Nearly died twice in two days at the hands of the same student, whom I shall call X.
The first time was Thursday. It was myself and a student flying fingertip exercises on the wing of X and another instructor. We were in a 1.5G gentle, climbing right bank turn and in position, (so slightly higher and in the same plane of motion)when without any warning he bunted his nose down (putting us high and quickly trending towards blind) and rolled quickly towards us. In a fraction of a second we went from being safely in position to rapidly close to death. I knew without thinking that there was no way the instructor in the other airplane could do anything because I could see his hands above the canopy rail, away from the controls. Without hesitation I immediately took the aircraft from my student, rolled left, and pulled for all I was worth. Time slows down in moments of terror as the 'fight or flight' response kicks in. I distinctly remember closing my eyes half way as I waited for the impact, holding my breath and flexing as I was pulling all 5G's the mighty Texan 2 can pull at whatever airspeed we were at. As the moment I felt we would have died passed I eased up on the G's and called "bandit 2 breaking out" per the standards; much relieved I was still there to make the call. The Instructor Pilot in the other aircraft later told me that we came within 2 feet of colliding, and that he too closed his eyes for impact as his canopy filled completely with the dark blue shadow of the belly of my Texan about to crush his skull. Only after he heard the stereotypical world war two fighter sound of a dive bomber peeling away did he open his and utter 'dear Jesus'.

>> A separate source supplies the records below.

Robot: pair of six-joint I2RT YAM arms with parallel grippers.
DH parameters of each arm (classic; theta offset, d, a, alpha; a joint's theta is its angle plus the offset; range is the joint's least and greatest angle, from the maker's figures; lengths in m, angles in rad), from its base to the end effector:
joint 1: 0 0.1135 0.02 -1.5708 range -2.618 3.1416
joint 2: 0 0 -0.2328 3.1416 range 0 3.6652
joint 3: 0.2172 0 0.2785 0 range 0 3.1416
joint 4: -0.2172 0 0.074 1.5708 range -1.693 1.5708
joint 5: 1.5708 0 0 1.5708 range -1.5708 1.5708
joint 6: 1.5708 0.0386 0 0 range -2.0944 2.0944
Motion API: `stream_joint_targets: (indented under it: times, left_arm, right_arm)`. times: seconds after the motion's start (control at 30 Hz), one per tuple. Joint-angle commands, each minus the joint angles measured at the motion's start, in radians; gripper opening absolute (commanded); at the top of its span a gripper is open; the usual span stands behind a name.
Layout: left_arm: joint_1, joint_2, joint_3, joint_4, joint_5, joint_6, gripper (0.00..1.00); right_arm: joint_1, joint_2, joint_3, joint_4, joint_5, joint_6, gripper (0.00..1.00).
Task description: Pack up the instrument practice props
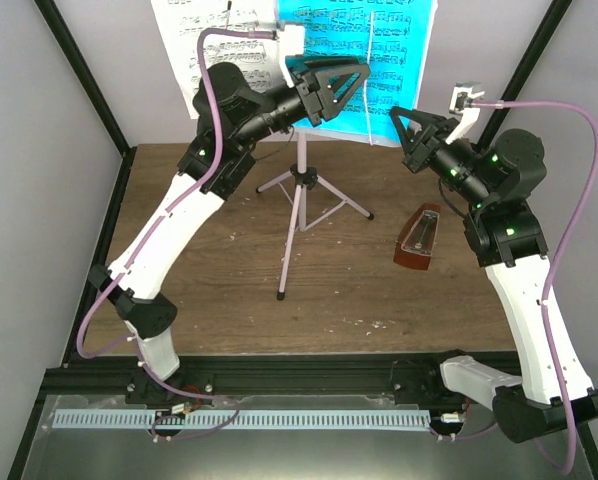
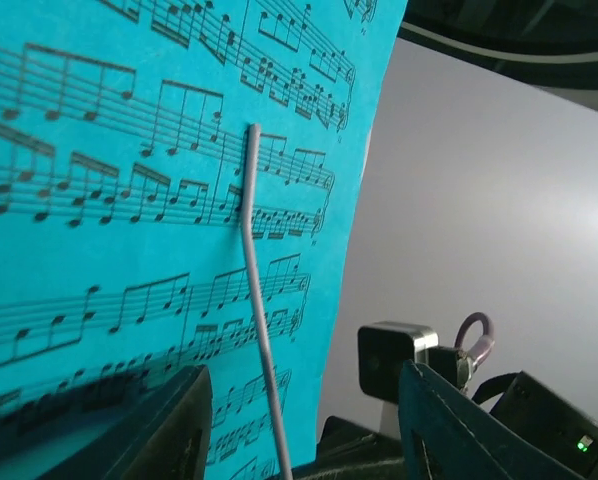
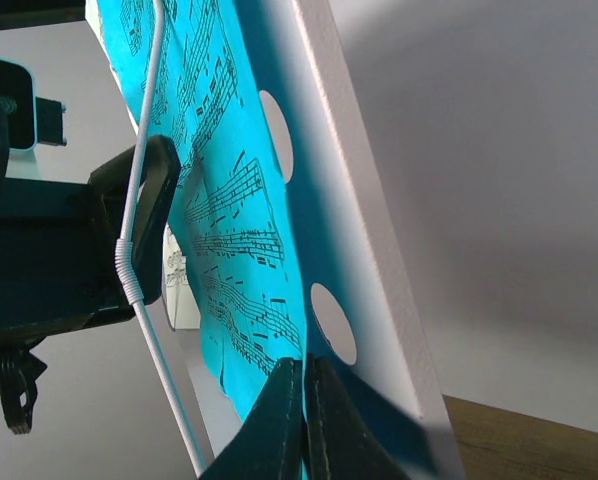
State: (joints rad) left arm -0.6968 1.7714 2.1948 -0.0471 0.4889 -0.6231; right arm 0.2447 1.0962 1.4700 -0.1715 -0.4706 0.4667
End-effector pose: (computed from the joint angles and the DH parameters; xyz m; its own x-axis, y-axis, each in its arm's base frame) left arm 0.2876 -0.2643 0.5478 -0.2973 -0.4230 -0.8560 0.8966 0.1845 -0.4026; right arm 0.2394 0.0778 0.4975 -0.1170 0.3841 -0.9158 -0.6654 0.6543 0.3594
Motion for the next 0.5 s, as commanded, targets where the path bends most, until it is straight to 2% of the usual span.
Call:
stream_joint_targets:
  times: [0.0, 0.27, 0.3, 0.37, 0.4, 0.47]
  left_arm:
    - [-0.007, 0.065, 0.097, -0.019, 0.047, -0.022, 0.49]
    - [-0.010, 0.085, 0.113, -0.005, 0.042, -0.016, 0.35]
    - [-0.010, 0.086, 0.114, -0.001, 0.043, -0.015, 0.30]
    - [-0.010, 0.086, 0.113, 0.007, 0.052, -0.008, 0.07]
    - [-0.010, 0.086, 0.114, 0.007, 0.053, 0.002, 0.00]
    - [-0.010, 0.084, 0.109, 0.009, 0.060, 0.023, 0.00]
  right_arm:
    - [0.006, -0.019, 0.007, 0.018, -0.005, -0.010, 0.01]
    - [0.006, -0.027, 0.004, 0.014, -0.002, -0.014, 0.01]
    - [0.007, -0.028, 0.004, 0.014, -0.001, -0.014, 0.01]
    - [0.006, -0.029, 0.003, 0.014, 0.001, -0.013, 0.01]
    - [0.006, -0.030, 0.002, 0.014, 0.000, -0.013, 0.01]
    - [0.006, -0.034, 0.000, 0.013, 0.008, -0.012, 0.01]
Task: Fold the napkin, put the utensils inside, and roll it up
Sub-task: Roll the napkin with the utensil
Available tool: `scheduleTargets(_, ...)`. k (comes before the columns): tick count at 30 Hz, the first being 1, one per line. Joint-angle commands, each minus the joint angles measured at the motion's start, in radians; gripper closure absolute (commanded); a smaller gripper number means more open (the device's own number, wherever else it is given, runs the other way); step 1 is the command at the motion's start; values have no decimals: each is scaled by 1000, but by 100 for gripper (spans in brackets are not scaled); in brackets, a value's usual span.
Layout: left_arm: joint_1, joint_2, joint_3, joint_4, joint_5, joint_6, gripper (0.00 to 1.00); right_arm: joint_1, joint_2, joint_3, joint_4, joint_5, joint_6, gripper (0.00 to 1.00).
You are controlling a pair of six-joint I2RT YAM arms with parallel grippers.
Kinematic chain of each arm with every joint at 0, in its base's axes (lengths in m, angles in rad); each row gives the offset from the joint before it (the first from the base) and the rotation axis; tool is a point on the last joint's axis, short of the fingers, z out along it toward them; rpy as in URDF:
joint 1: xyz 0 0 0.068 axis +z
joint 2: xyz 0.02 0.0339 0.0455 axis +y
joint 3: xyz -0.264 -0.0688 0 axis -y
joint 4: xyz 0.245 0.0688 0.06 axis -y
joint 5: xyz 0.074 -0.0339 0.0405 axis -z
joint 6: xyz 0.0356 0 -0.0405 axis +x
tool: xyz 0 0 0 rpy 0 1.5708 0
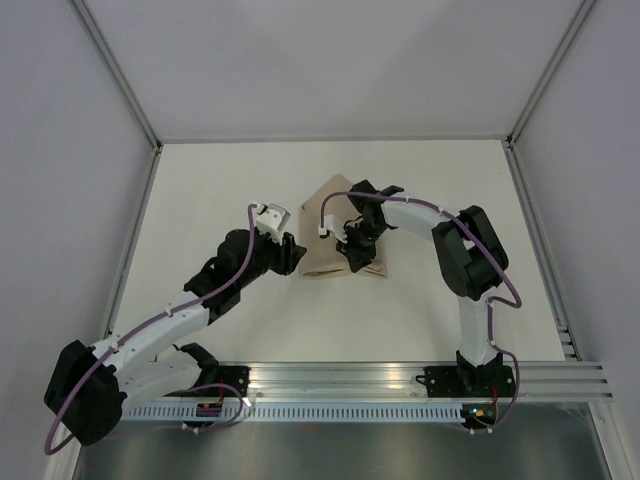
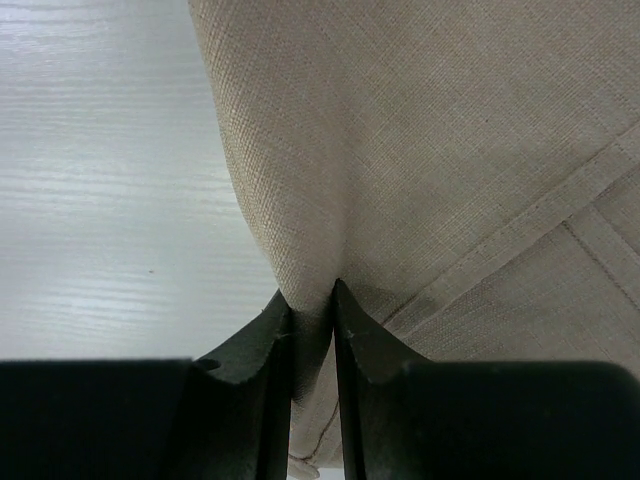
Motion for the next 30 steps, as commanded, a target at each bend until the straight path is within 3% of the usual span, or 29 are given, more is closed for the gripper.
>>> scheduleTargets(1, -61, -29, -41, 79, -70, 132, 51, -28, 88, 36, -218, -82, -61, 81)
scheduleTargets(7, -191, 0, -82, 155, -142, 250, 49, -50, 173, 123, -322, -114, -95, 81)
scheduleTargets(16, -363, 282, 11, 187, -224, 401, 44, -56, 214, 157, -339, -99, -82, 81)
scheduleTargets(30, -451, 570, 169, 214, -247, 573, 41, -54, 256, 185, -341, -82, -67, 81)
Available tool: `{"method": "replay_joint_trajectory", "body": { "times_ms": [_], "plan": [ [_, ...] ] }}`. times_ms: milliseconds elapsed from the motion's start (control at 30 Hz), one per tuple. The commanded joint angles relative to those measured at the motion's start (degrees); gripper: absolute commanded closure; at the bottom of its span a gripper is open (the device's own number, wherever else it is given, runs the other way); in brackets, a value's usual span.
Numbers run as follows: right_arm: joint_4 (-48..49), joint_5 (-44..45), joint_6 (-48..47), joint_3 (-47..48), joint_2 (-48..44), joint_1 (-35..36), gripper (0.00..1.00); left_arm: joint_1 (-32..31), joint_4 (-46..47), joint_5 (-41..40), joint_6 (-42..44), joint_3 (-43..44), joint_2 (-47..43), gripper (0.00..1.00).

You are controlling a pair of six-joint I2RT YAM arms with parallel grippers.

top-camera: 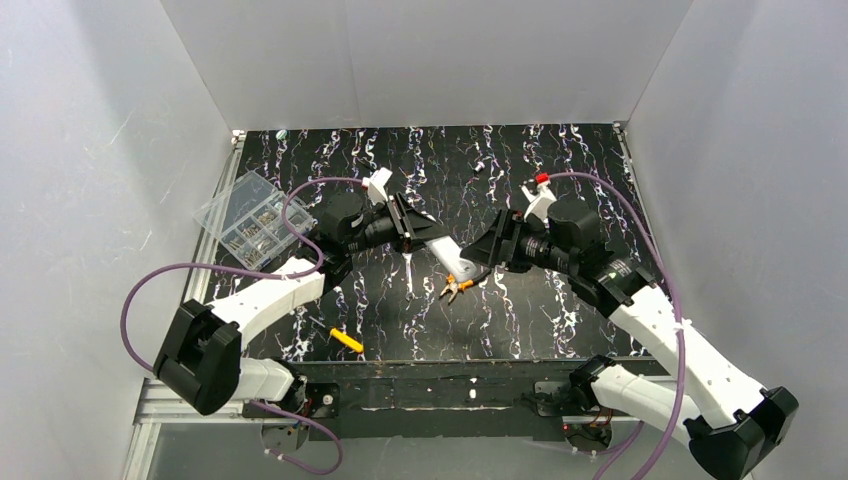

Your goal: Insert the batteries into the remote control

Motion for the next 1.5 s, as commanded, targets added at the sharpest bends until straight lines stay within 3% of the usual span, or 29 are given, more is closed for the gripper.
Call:
{"method": "replay_joint_trajectory", "body": {
  "times_ms": [0,367,600,833,1000,1233,1333,1467],
  "plan": [
    [9.1,-2.0,7.3,-4.5,-0.8,-0.7,0.2,0.2,8.2,0.8,-1.5,3.0,0.3,1.0],
    [24.0,-3.3,16.4,-12.3,-4.1,-2.5,0.22,0.2,14.2,-0.4,-3.6,5.2,3.1,1.0],
    [30.3,-5.9,19.9,-15.0,-3.9,-3.4,0.36,0.2,15.2,-0.1,-4.2,5.3,3.5,1.0],
    [34.1,-7.3,20.9,-15.7,-2.5,-4.2,0.4,0.2,14.8,-0.5,-3.8,5.0,2.9,1.0],
    [39.3,-11.2,23.6,-16.7,0.0,-5.0,0.54,0.2,14.2,-0.8,-3.2,4.8,2.3,1.0],
    [42.2,-12.4,25.1,-18.2,0.4,-5.6,0.64,0.2,13.2,-0.9,-2.6,5.3,2.4,1.0],
    [43.5,-13.0,25.1,-18.6,0.2,-5.9,0.62,0.2,13.4,-1.2,-2.6,5.3,2.7,1.0],
    [47.8,-14.4,26.0,-19.4,0.4,-6.0,0.46,0.2,13.2,-1.3,-2.6,5.8,3.0,1.0]
  ]
}}
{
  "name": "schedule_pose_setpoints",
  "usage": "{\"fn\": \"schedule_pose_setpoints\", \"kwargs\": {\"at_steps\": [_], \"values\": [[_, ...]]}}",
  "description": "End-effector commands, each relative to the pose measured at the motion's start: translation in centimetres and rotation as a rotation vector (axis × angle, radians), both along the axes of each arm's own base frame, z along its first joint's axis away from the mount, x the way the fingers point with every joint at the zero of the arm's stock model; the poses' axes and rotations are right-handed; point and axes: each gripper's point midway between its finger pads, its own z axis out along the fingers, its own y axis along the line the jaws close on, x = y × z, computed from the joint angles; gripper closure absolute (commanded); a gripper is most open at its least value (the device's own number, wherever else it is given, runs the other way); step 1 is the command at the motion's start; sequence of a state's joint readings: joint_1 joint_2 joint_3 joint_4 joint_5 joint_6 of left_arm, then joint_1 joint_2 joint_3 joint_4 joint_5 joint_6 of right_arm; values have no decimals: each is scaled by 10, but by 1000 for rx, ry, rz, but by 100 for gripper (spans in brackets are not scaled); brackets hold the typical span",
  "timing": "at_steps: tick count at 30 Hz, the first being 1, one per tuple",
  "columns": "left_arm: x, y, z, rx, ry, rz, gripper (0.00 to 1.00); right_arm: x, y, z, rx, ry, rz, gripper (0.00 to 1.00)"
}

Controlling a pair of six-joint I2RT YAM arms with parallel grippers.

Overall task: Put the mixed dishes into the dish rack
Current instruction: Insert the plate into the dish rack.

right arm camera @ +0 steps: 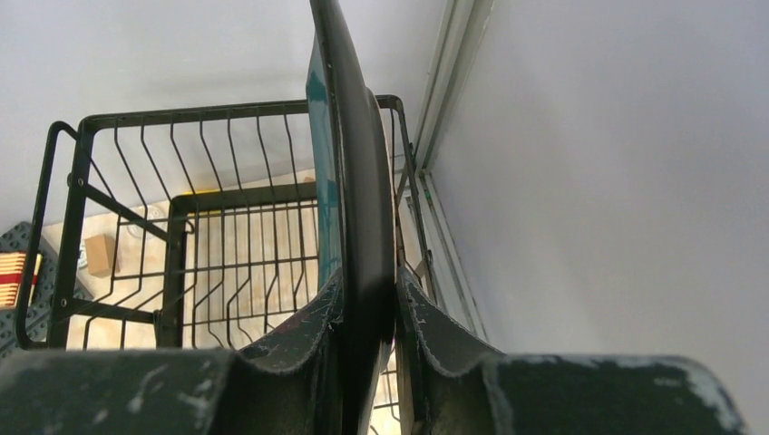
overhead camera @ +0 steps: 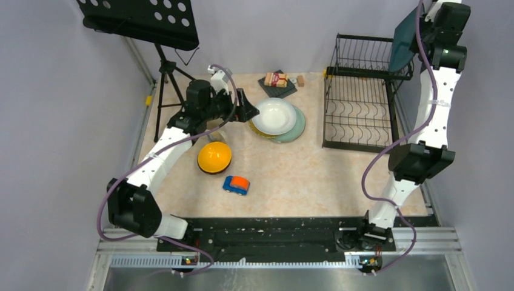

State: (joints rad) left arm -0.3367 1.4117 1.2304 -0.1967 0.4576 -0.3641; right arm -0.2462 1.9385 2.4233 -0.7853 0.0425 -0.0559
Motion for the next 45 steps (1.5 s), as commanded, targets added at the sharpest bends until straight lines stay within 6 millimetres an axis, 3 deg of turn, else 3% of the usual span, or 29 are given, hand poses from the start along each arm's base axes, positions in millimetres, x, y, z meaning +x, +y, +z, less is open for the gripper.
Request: {"fn": "schedule_pose_setpoints", "kwargs": {"at_steps": [1, 13, 17, 28, 36, 45], "values": [[1, -2, 13, -17, -41, -28, 1, -14, -11, 95, -114, -272, -30, 100], [3, -3, 11, -23, -28, -20, 1, -31, -23, 138, -175, -387, -113, 100], [3, -4, 13, -28, -30, -25, 1, -26, -30, 126, -195, -352, -136, 100], [4, -4, 13, -30, -31, -23, 1, -3, -15, 100, -216, -287, 1, 100], [4, -4, 12, -30, -25, -25, 1, 6, -24, 85, -221, -253, -27, 100], [5, -5, 11, -32, -19, -25, 1, 25, -34, 51, -207, -187, -55, 100]]}}
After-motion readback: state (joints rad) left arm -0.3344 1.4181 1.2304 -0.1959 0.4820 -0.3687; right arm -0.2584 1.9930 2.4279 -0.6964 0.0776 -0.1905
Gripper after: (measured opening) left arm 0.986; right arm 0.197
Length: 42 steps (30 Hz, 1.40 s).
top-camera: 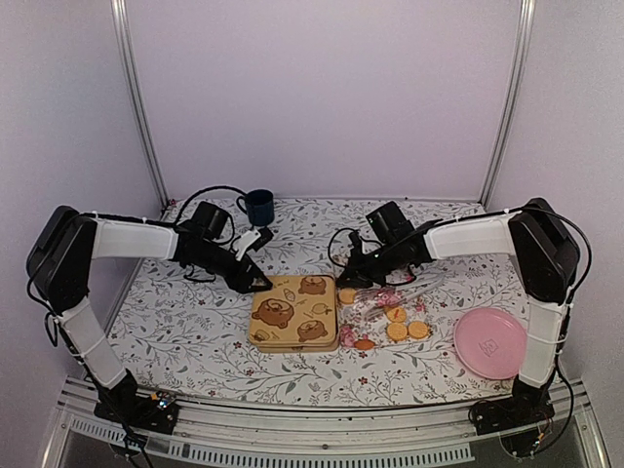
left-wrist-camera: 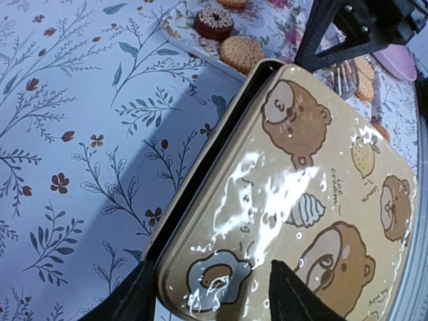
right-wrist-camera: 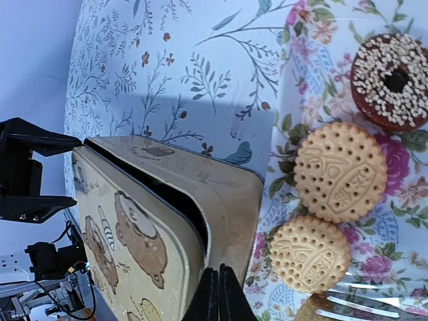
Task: Pack the cookies
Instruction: Adjust the box lid on the packing box.
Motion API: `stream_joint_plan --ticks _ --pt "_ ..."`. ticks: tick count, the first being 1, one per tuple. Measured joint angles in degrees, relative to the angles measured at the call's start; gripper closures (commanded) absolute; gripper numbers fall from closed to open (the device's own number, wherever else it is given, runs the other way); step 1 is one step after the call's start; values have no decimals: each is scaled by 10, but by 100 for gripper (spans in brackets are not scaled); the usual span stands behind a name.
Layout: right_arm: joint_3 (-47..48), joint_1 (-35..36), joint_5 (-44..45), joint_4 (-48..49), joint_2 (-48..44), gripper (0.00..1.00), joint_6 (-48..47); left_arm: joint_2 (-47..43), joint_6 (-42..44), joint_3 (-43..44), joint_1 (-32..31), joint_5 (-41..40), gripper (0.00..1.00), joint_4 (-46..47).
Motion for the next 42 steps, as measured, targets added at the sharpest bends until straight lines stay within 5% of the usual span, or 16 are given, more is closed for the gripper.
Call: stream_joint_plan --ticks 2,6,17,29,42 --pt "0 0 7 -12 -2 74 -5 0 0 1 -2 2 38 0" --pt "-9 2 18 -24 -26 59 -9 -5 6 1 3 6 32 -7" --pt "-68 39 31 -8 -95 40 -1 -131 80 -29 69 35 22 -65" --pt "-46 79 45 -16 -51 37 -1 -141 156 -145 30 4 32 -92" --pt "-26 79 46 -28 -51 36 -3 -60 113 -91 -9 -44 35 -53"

When flying in formation you never should hear the other airplane really... we're in a pressurized canopy, wearing ear plugs and bose quality sound canceling integrated helmet-headphone-mic. You can barely hear your own engine. In the T-38 you only heard the other airplane if it was pitching out and pointing it's twin jet engine exhausts at your cockpit, and that thing is about 3 times as loud as a T-6. So the fact that he heard us just adds to the fact that we were seriously about to crash.
I'm the scheduler for our flight, so it's my decision who instructs whom. I've got a lot of power and control over the training of students and the lives of my fellow instructors. After that ride on Thursday I decided that the only safe solution was to have me in the cockpit of student X. Friday I flew with X.
I have taught a lot of kids how to fly formation. I've successfully instructed international students from Afghanistan and Bangladesh. And up until now those were the most challenging students I've ever worked with. Until student X.
I shit you not, he cannot move his left hand and right hand independently. I know he can or he wouldn't have continued this far in the program. I think he's afraid of the other airplane, or terrified of doing something wrong- thus leaving him either not doing something when he should, or completely over-controlling the aircraft. I made some progress on Friday, but I've never had to work so hard to keep someone from aggressively swapping paint with his classmate. I can't think of an equivalent in the civilian world to what it was like. By this flight he should be able to fly in fingertip (10 foot spacing) doing lazy 8's at 90 degrees of bank at least safely, where he recognizes unsafe closure. no one is expected to do it perfectly yet, but he's only 6 flights away from solo-ing. We spent Friday doing level 30 degree bank turns and it was still life-threatening.
We're flying on Sunday to try to catch up on the time line. This class is supposed to track select on the 28th of September and we're 10 days behind the time-line. I cannot afford to waste instructor availability, but as scheduler I've decided to fly student X only against two other instructors and not against other students for the next two formation rides. At least that will be the safest situation I can possibly make, and the training of all the other studs won't suffer.
I'll post next when he flies formation solo or is kicked out of pilot training for inability to fly formation.

The nice thing about helmets is it hides the horror on our faces.